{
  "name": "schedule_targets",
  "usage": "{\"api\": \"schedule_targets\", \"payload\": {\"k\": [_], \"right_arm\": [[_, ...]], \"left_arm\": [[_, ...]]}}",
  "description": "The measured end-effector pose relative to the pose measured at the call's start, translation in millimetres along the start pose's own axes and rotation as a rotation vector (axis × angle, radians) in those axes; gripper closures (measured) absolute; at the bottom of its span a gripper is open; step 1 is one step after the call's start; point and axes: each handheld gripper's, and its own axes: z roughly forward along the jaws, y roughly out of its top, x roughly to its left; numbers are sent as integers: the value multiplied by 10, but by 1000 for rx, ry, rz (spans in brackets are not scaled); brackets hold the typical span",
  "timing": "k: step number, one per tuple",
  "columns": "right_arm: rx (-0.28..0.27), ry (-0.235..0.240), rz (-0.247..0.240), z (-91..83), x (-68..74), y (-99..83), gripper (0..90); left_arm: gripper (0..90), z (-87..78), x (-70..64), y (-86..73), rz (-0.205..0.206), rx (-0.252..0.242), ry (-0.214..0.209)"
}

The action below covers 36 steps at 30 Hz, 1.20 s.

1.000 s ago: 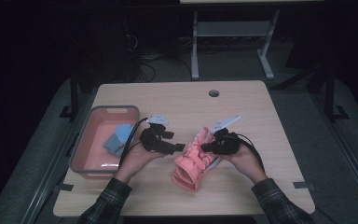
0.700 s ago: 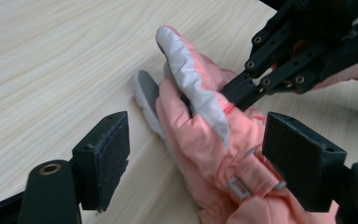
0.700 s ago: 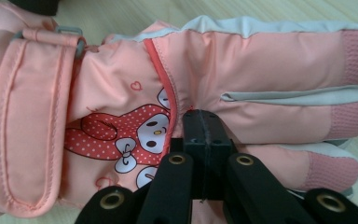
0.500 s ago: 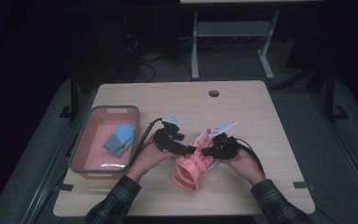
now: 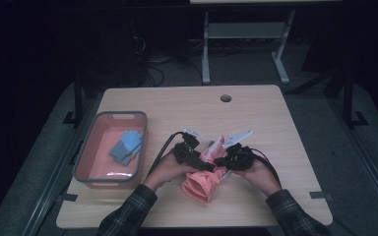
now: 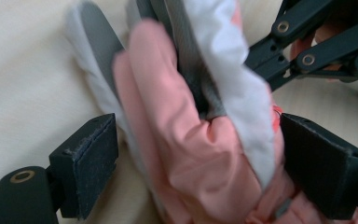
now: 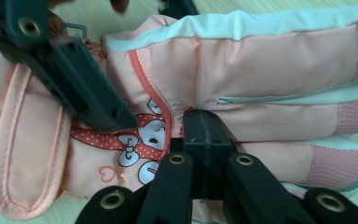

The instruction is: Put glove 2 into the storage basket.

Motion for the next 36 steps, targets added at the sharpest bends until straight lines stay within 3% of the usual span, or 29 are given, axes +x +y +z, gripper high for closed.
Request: {"api": "schedule_targets", "payload": {"k": [6,11,16,29,33,36], "right_arm": [[-10,3,-6,1,2,-23,900],[-21,3,-8,5,6,-47,900],[-25,6,-13,9,1,-53,900],[-26,0,-13,31,2,-45,900],[-45,26,-1,-56,-39,-26,886],[-81,24,5,-162,-57,-32,822]], "left_arm": [[123,57,43,-13,-12,31,-32],[122,64,30,3,-9,42,-31],[150,82,32,0,-23,29,-63],[420,69,-5,28,25,74,4],[491,63,7,29,12,71,3],[550,46,5,45,31,86,12]]}}
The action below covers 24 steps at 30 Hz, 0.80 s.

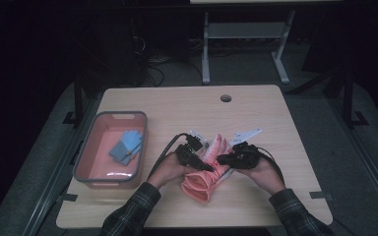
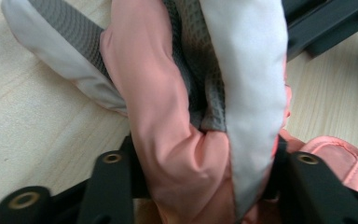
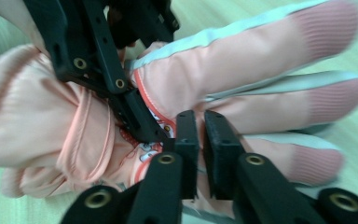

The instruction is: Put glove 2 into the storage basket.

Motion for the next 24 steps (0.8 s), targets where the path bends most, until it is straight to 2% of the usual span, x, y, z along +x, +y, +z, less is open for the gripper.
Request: {"api": "schedule_targets", "payload": {"k": [3,7,12,15,19,24], "right_arm": [[-37,11,28,-117,-41,-22,727],[-76,-12,51,-242,-90,-72,595],[-84,-66,79,-332,-136,-142,453],[-87,-106,103,-392,-177,-200,371],[-103,-139,132,-456,-253,-258,296],[-83,-161,169,-402,-339,-317,200]], "left_arm": [[598,-13,-39,11,11,1,19],[623,-47,-61,19,3,-5,22],[637,-125,-100,36,19,-22,10],[639,-194,-104,27,11,-38,6],[639,-350,-80,-14,4,-64,26],[639,-519,-62,-61,-12,-112,35]]}}
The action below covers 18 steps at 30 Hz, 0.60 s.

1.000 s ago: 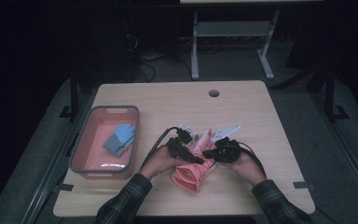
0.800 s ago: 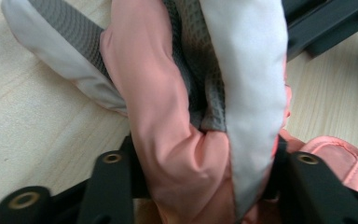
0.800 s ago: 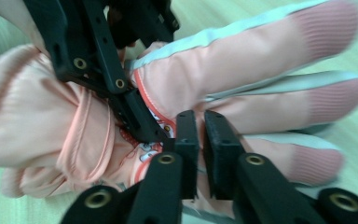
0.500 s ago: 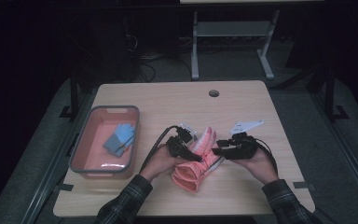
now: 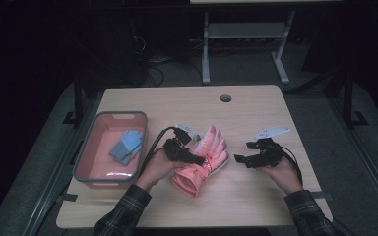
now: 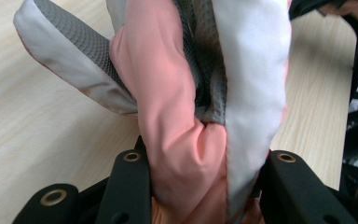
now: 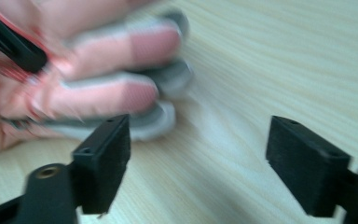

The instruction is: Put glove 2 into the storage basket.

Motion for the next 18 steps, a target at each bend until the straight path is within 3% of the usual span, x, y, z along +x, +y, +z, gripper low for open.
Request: {"api": "schedule_targets", "payload": {"k": [6,18], "right_arm": [[72,-65,13,138,-52,-72,143],[129,-109,17,247,-123,-153,135]], "left_arm": [[638,-164,11,6,-4,-34,5],[634,-667,56,52,-19,-93,66]]}}
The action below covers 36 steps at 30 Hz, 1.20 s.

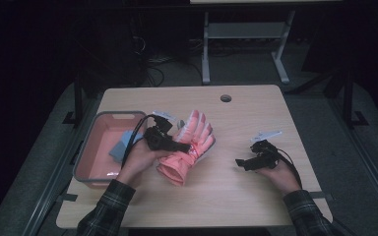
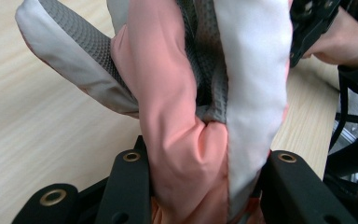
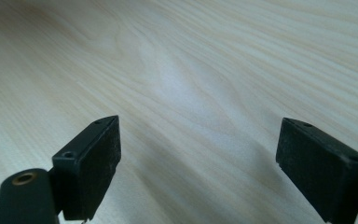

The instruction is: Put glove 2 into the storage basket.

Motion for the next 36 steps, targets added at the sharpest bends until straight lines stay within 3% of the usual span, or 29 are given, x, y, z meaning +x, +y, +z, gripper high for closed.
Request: {"api": "schedule_targets", "payload": {"k": [5,11,13,18,30,36], "right_arm": [[24,-22,-20,57,14,-12,129],[29,-56,-52,115,56,-37,60],[11,-48,-61,145,59,-60,3],[-58,-38,-72,157,42,-131,3],[-58,-38,-72,157,42,-132,3],[-57,-40,-73,158,42,-130,3]], "left_arm": [[634,-217,55,27,-5,-19,31],[634,-498,134,28,-30,-51,63],[634,-596,167,20,-37,-59,80],[633,-818,268,-38,-67,-77,114],[632,-1359,676,-397,-191,-117,217],[630,-1468,859,-616,-252,-103,257]]}}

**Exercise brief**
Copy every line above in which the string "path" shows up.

**Problem solution**
Motion for the next 24 steps (0.8 s), targets where the path bends most, until it is straight to 2% of the usual span, x, y, z along +x, +y, +z, less is open for the gripper.
Motion for the next 18 steps, a target at each bend until the straight path is within 3% of the usual span, x, y, z along +x, +y, +z, gripper low for open.

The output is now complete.